* **What you should do**
Retype, without any change, the first line of the records and every line after it through the one containing "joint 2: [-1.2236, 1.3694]".

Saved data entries
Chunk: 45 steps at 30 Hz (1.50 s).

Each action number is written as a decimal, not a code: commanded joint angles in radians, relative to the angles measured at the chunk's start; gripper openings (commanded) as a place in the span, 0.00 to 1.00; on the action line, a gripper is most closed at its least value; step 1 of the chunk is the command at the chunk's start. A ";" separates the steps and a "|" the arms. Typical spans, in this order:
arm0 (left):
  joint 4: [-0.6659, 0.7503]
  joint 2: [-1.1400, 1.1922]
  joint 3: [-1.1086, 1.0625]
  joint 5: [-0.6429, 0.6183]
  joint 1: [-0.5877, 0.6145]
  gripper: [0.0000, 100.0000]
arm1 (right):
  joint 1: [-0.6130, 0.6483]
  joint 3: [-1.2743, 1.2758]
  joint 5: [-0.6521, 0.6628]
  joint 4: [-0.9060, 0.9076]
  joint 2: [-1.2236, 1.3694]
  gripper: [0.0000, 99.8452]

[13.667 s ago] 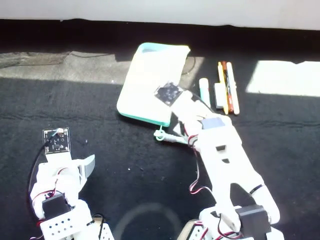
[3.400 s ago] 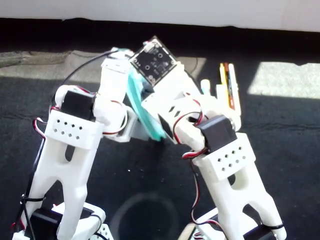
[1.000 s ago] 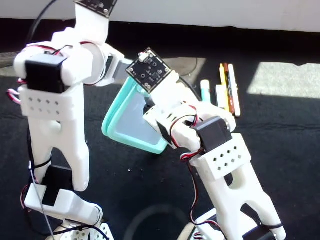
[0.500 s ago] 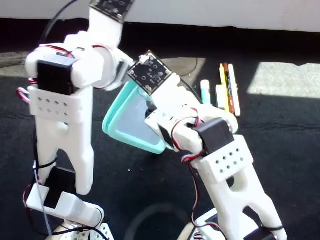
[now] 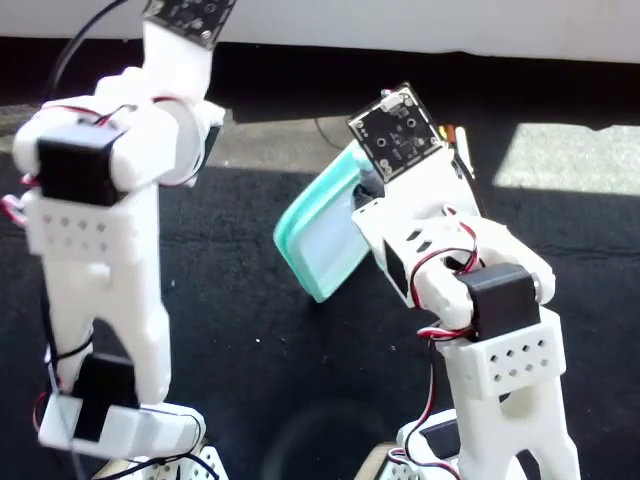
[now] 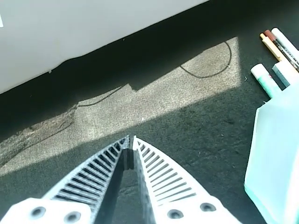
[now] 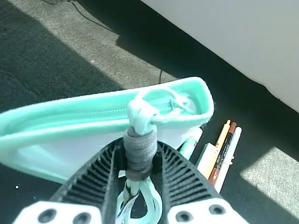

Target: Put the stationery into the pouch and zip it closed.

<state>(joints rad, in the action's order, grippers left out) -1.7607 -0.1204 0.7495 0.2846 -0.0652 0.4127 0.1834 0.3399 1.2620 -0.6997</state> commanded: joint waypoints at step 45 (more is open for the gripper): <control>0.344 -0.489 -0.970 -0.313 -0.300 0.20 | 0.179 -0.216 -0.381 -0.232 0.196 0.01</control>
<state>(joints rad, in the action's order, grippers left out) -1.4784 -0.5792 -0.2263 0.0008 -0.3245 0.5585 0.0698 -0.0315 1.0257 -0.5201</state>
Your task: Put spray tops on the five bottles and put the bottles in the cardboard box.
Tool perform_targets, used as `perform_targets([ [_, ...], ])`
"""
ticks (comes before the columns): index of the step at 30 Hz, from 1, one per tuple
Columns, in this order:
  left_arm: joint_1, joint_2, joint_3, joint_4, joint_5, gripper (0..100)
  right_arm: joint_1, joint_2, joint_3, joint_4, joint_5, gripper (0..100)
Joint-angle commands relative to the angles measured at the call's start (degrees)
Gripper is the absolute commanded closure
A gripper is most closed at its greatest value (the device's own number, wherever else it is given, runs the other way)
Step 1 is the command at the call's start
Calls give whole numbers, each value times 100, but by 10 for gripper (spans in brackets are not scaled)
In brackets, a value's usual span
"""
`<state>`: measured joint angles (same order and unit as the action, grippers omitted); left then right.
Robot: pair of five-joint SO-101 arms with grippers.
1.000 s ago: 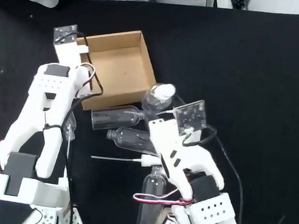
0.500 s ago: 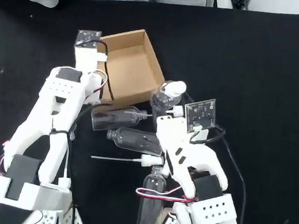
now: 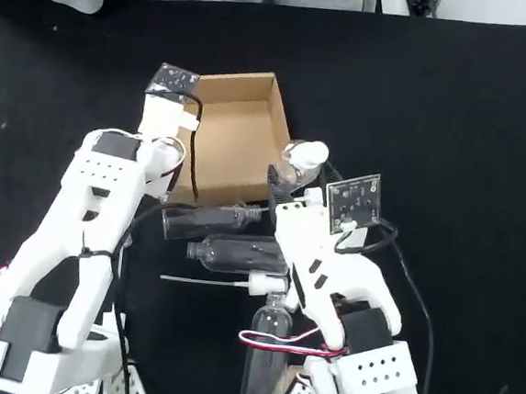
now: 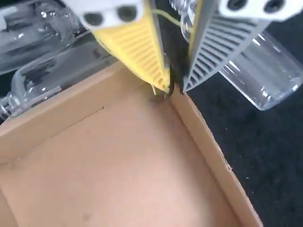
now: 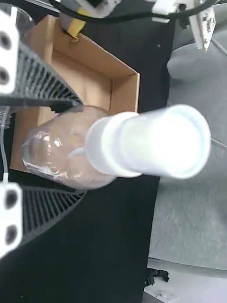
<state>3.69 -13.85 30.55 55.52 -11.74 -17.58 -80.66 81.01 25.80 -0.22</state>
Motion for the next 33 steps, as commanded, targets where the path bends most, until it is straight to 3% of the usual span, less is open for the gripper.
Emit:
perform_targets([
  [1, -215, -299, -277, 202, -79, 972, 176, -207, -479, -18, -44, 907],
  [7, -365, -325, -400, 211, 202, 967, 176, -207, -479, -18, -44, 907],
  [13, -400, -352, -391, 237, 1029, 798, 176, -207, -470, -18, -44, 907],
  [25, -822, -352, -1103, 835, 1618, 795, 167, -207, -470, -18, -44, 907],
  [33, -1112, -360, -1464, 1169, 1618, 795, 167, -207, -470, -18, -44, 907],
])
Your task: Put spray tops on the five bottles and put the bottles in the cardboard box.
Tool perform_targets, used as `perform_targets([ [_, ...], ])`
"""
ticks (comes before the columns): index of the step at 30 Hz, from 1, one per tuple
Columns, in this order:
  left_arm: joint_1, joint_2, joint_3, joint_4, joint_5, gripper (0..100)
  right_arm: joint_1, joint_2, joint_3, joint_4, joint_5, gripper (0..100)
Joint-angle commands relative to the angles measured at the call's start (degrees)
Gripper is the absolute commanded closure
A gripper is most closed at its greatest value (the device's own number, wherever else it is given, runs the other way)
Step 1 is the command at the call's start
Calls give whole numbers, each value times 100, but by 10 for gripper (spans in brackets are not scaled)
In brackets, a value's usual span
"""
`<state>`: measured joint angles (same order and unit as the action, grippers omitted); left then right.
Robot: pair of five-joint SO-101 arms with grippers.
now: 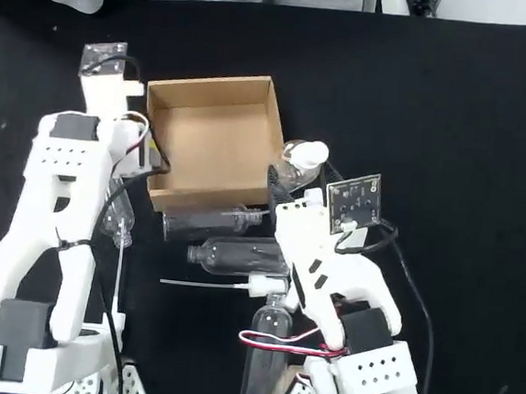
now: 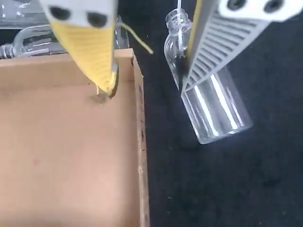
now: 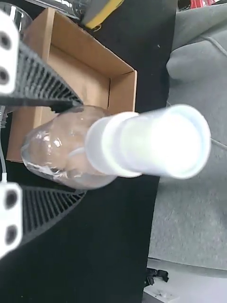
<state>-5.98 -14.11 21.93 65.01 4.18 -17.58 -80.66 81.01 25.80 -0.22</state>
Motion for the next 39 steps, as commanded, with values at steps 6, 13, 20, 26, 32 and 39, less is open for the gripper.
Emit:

* **Answer to the exercise**
Chunk: 45 steps at 30 Hz (1.50 s).

Each action number is written as a decimal, not a code: commanded joint angles in radians, relative to the angles measured at the chunk's start; gripper openings (commanded) as a place in the span, 0.00 to 1.00; on the action line, a gripper is most closed at its least value; step 1 of the chunk is the command at the chunk's start. A ";" separates the steps and a "|" the arms. Typical spans, in this order:
arm0 (left):
  joint 4: [-0.6659, 0.7503]
  joint 2: [-1.1400, 1.1922]
  joint 3: [-1.1086, 1.0625]
  joint 5: [-0.6429, 0.6183]
  joint 1: [-0.5877, 0.6145]
  gripper: [0.0000, 100.0000]
arm1 (right):
  joint 1: [-0.6130, 0.6483]
  joint 3: [-1.2743, 1.2758]
  joint 5: [-0.6521, 0.6628]
  joint 4: [-0.9060, 0.9076]
  joint 2: [-1.2236, 1.3694]

Nothing else is needed to complete the exercise.